Since May of this year when the Greek debt scare coupled with woes of the Euro region rattled the world markets, most experts have been talking about a double dip in the developed world. In these constant forecasting of doom, two articles with a contrarian viewpoint on the editorial pages of yesterday's Wall Street Journal captured my attention. The editorial titled, "The Housing Mirage," reflects on the record fall in existing home sales in July (the drop was 27% as compared to a consensus forecast of 13% by Bloomberg). WSJ editors try to tell us that housing is an effect and not a cause of the recovery. So housing will not help not hinder recovery beyond a small measure. Of course they go on to critique the administration's policies to support housing, but that's a different discussion.
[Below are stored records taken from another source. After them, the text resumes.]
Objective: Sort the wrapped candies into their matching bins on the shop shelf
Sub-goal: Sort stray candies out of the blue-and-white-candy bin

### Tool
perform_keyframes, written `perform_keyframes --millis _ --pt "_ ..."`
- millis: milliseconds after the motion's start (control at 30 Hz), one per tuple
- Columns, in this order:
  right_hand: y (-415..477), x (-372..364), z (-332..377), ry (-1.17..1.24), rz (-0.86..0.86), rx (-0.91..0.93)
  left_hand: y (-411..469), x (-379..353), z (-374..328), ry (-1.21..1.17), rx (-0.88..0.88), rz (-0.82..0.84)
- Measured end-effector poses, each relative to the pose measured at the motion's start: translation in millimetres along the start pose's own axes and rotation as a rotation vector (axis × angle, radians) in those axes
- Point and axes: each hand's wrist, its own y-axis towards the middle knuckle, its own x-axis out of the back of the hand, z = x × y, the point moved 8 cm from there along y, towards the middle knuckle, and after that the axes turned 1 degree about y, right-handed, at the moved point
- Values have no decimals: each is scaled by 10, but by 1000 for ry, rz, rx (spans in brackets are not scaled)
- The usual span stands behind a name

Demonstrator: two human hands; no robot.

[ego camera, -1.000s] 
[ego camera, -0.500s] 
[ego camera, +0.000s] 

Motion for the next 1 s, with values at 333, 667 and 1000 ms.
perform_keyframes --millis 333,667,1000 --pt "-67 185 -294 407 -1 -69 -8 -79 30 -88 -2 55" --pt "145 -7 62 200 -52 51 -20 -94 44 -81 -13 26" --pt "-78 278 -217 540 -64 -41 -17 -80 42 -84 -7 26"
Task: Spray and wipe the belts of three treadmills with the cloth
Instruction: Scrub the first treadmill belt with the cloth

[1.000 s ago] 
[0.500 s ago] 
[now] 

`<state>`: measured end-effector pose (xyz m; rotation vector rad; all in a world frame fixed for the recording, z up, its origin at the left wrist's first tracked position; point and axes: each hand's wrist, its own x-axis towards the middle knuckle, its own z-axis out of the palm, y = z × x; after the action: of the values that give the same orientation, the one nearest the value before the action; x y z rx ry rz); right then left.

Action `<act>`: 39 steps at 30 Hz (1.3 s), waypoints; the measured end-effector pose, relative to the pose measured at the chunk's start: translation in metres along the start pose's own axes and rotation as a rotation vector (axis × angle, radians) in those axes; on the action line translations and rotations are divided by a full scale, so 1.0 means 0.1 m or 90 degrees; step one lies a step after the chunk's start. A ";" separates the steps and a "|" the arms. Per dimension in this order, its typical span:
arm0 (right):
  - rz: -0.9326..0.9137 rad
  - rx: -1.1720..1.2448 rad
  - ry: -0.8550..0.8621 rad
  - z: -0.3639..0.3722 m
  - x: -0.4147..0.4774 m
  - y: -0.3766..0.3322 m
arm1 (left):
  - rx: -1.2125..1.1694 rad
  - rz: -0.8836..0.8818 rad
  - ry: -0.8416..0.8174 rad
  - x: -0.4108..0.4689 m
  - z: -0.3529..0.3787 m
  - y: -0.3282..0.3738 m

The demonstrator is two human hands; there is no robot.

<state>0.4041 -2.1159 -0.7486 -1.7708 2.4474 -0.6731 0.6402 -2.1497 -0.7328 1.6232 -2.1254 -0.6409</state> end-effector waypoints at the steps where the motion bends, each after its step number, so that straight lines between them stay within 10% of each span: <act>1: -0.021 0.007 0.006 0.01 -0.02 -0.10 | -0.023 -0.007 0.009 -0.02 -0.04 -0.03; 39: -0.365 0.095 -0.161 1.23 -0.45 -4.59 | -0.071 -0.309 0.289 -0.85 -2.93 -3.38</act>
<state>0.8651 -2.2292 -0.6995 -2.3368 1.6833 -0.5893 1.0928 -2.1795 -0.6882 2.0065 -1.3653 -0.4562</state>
The other article, an opinion piece written by DeVol from the Milken institute points out that investment in equipment and software is strong along with the outlook for exports. The growing tigers of Asia and South America aren't relenting on their American imports yet. Referring to their study, "From Recession to Recovery, analyzing America's return to growth," based on, "extensive and dispassionate econometric analysis," the article predicts a GDP growth of 3.3% of 2010 and 3.7% in 2011. They argue that relationship between rate of recovery and peak to trough decline of GDP is well established historically. The opinion piece goes to give suggestions to what the administration should do to ensure and bolster the recovery.
PS: Tried researching Milken Institute and found them described as non-partisan at most places.